■ AVAILABLE DATA ■
══════

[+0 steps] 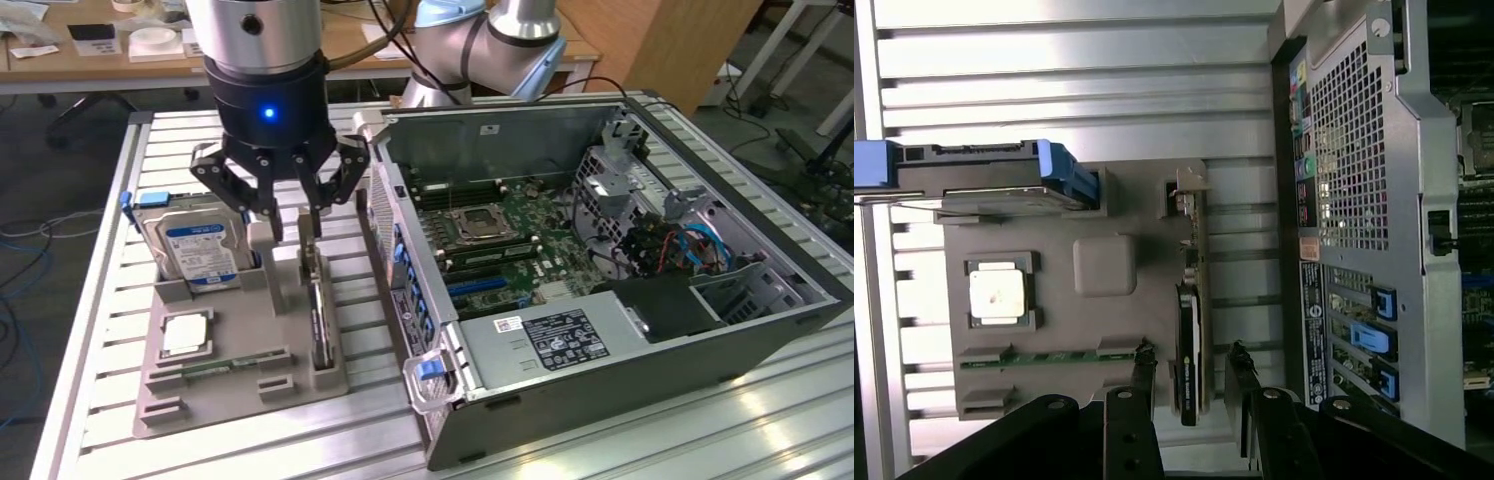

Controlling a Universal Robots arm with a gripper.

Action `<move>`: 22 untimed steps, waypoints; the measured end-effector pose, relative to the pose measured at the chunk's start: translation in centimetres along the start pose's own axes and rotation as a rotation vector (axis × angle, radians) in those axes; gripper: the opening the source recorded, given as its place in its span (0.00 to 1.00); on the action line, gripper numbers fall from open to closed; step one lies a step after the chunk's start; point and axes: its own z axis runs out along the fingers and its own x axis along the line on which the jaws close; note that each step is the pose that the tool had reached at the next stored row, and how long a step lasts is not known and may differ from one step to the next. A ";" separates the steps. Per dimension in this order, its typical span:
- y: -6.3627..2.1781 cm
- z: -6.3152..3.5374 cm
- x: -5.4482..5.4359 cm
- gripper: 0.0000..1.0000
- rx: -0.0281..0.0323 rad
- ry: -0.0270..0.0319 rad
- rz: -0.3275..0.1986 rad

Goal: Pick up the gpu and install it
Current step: 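Pick up the gpu and move the gpu toward the slot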

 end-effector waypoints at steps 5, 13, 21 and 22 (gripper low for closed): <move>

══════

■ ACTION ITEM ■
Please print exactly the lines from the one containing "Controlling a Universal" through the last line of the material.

■ WRITTEN SOLUTION ■
Controlling a Universal Robots arm with a gripper.

Action `<move>`: 22 untimed steps, waypoints; the measured end-effector pose, relative to the pose measured at the chunk's start: translation in centimetres along the start pose's own axes and rotation as a rotation vector (axis × angle, radians) in those axes; gripper: the opening the source recorded, given as its place in its span (0.00 to 1.00); on the action line, gripper numbers fall from open to closed; step one lies a step after the chunk's start; point and axes: its own z axis runs out along the fingers and its own x axis along the line on which the jaws close; note that each step is the pose that the tool had reached at the next stored row, and how long a step lasts is not known and may differ from one step to the next. A ";" separates the steps. Per dimension in this order, its typical span:
- y: -6.3627..2.1781 cm
- z: -6.3152..3.5374 cm
- x: -5.4482..5.4359 cm
- gripper: 0.0000..1.0000
- rx: -0.0281..0.0323 rad
- ry: -0.0270..0.0319 rad
- rz: -0.3275..0.1986 rad

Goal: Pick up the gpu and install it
Current step: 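Pick up the gpu and move the gpu toward the slot
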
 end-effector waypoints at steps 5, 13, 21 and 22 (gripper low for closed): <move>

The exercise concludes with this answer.